Food Safety at Consumption Level
Food Safety does not end at the level of production. Consumers need to take necessary precautions from their end in order to ensure that the food is not contaminated before consumption. For this, individuals must;
1. Keep produce separate from meat, poultry, seafood and eggs, while shopping.
2. Keep produce and other ready to eat foods in a separate area of the refrigerator, away from the meat, poultry, seafood and eggs.
3. Refrigerate food within 2 hours of grocery shopping or 1 hour if kept in air temperatures above 32 degrees.
4. Wash hands with soap and water for 20 seconds before preparing food.
5. Rinse whole fruits and vegetables under running water and dry with a clean cloth.
6. Clean cooking surfaces and utensils with hot, soapy water after every use.
7. Keep meat, poultry, and seafood warm (60 degrees or above) between cooking and serving.
The individuals must make sure to avoid;
1. Choosing meat, poultry, seafood, or eggs with broken or leaking packaging.
2. Removing eggs from the carton or keeping them in the refrigerator door.
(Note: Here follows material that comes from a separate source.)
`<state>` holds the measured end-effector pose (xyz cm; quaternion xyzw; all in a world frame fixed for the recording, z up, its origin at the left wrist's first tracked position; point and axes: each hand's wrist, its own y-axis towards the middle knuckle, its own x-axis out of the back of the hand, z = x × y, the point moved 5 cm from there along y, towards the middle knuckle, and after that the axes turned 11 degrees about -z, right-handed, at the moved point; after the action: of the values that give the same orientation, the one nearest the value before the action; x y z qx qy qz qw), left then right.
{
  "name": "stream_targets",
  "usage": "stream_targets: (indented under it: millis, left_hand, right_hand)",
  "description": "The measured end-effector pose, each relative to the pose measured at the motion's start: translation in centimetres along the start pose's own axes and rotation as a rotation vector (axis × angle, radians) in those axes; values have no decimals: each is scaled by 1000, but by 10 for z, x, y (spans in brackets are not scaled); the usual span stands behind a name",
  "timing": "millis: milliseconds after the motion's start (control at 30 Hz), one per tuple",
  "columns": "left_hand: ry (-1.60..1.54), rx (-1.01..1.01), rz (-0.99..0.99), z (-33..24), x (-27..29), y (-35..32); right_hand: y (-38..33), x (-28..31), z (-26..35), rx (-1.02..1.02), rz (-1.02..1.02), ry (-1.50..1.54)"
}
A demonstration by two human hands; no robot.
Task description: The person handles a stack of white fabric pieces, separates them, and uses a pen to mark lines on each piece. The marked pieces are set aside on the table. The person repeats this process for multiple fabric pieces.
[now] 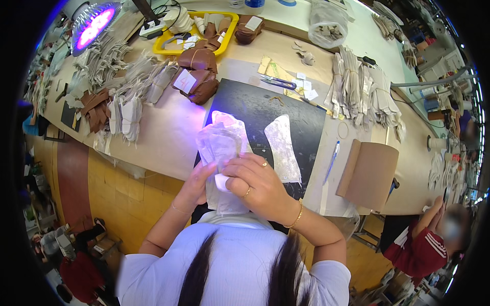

3. Placing raw meats, poultry, or seafood on upper shelves of the refrigerator where they can drip onto other foods.
4. Using soap or detergent on foods.
5. Reusing plates or cutting boards that have touched uncooked meat, poultry, seafood, eggs, or flour before washing them with hot, soapy water.
6. Allowing food to cool before refrigerating.
7. Letting food to sit out for more than 2 hours or 1 hour in air temperatures above 32 degrees.
Food Safety by Street/Home Food Sellers
There are more than 1.2 million registered street vendors in India, as of 2013. These street vendors are subjected to food safety norms. However, there are many more unregistered street food vendors, or home food sellers. There are many women or families in India who sell baked goods, snacks or even cooked tiffins from home. The service helps them stay financially independent. However, these entrepreneurs are not really registered with FSSAI, making it difficult for the food safety agency to enforce the food safety norms on them.
In order to discourage these entrepreneurs from conducting their business outside the law, the food safety agencies of states are now tightening their norms by charging a penalty of over 5 lakhs and imprisonment of over 6 months against not registering their businesses. The move is important so that these vendors are also subjected to the safety norms and are under the ambit of the law.
Food Safety is an important aspect to consider to fight against malnutrition, and achieve health goals in India. A collaborative effort from all to achieve food safety at production and a keen sense of self-preservation will achieve it at the level of consumption.